One of the most tone-deaf suggestions in the Brexit proceedings so far came in August 2017, when the UK Brexit team released a long-awaited position paper setting out its proposal on how to manage its border with Ireland. It suggested that “technology-based solutions” – meaning blockchain, the technology behind cryptocurrencies such as Bitcoin – could be implemented to “make it easier to comply with customs procedures.
Although blockchain technology has now been around for ten years, it has not seen any meaningful implementation in global supply-chains, let alone within customs offices. Indeed, a “seamless and frictionless” border in compliance with fundamental customs procedures – itself a unicorn – cannot simply be coded into existence on its own by the UK.

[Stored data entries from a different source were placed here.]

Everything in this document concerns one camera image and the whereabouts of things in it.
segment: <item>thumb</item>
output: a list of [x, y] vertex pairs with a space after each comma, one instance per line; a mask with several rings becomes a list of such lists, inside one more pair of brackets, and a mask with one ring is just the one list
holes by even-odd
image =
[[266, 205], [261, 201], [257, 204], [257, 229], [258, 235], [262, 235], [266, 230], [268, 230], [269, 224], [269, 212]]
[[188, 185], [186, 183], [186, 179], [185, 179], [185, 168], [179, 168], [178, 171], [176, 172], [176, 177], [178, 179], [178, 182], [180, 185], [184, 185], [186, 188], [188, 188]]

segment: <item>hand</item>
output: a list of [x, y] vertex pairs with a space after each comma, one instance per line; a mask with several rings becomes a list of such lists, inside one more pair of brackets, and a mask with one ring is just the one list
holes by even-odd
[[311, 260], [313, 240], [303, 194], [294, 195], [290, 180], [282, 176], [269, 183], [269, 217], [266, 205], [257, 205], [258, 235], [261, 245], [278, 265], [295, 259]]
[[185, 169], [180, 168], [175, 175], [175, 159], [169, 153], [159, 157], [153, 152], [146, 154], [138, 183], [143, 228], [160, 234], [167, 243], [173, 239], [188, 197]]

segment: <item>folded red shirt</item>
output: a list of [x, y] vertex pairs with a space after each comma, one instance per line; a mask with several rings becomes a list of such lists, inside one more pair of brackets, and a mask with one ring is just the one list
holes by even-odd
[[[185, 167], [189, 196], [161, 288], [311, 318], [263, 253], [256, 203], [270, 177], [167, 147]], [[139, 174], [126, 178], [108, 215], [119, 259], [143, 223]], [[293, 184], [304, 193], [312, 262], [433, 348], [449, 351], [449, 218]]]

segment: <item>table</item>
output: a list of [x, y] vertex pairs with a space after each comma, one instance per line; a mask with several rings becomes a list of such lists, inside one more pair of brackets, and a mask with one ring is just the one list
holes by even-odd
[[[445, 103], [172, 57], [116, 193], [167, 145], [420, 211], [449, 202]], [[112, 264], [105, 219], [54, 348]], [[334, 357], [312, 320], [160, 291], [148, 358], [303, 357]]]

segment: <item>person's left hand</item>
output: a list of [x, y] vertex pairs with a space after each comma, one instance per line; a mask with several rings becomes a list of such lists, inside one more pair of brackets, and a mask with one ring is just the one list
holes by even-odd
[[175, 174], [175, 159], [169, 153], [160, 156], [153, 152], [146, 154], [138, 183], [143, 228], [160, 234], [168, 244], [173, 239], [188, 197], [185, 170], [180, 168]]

Brexit’s customs predicaments simply cannot be wished away via blockchain, but its use could reduce revolutionise trade. While blockchain is not a technology that could replace a border, it could cut costs and streamline procedures of an already well-managed one, to the point of making them virtually “frictionless” – but not without unforeseeable risks and costs. Hence the progress has been slow and major success stories are yet to be seen, despite promising ideas for uses in banking and the tech industry.
In this paper, Nicolas Botton explains what Blockchain can (and cannot) do for trade. He offers six reasons why the Blockchain revolution isn’t happening any time soon for Brexit – and what the world should anticipate from this mythical technology.